What is required
Set every record down again, identical to the original.

Information section start

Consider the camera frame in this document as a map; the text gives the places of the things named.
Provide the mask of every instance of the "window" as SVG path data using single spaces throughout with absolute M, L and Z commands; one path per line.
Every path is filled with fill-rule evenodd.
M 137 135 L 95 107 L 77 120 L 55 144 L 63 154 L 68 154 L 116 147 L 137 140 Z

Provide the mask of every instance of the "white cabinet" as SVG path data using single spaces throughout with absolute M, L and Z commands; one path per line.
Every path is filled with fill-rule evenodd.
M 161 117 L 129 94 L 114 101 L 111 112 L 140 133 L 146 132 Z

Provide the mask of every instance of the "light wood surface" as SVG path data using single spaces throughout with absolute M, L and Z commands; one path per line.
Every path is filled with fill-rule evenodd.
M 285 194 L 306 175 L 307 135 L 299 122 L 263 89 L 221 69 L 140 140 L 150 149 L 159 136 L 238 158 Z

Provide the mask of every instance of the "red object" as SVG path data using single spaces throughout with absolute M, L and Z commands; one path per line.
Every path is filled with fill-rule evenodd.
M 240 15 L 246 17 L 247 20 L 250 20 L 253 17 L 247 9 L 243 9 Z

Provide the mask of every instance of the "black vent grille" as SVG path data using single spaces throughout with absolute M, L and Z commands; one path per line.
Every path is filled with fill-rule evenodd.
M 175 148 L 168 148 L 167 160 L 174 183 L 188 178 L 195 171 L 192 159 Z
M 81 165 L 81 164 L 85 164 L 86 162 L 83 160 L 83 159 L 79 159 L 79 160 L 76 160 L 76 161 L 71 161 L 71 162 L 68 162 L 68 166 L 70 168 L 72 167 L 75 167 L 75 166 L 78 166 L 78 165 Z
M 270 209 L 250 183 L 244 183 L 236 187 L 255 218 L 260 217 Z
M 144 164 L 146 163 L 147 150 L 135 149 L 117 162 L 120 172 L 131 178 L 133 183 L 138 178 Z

Information section end

Answer to this exercise
Consider the camera frame in this document as a map; the text gives the places of the things named.
Provide the mask of every instance of the "window" as SVG path data using single spaces throughout with absolute M, L and Z commands; one path per line.
Every path is filled with fill-rule evenodd.
M 137 135 L 95 107 L 77 120 L 55 144 L 63 154 L 68 154 L 116 147 L 137 140 Z

Provide the mask of every instance of the "white cabinet" as SVG path data using single spaces throughout with absolute M, L and Z commands; one path per line.
Every path is filled with fill-rule evenodd.
M 161 117 L 129 94 L 114 101 L 111 112 L 140 133 L 146 132 Z

Provide the mask of every instance of the "light wood surface" as SVG path data using single spaces throughout with absolute M, L and Z commands; one path per line.
Every path is filled with fill-rule evenodd.
M 285 194 L 306 175 L 307 135 L 299 122 L 263 89 L 221 69 L 140 140 L 150 149 L 159 136 L 238 158 Z

Provide the mask of every instance of the "red object" as SVG path data using single spaces throughout with absolute M, L and Z commands; one path per line.
Every path is filled with fill-rule evenodd.
M 240 15 L 246 17 L 247 20 L 250 20 L 253 17 L 247 9 L 243 9 Z

Provide the mask of every instance of the "black vent grille" as SVG path data using single spaces throughout with absolute M, L and Z commands; one path per line.
Every path is filled with fill-rule evenodd.
M 175 148 L 168 148 L 167 160 L 174 183 L 188 178 L 195 171 L 192 159 Z
M 81 165 L 81 164 L 85 164 L 86 162 L 83 160 L 83 159 L 79 159 L 79 160 L 76 160 L 76 161 L 71 161 L 71 162 L 68 162 L 68 166 L 70 168 L 72 167 L 75 167 L 75 166 L 78 166 L 78 165 Z
M 270 209 L 250 183 L 244 183 L 236 187 L 255 218 L 260 217 Z
M 144 164 L 146 163 L 147 150 L 135 149 L 117 162 L 120 172 L 131 178 L 133 183 L 138 178 Z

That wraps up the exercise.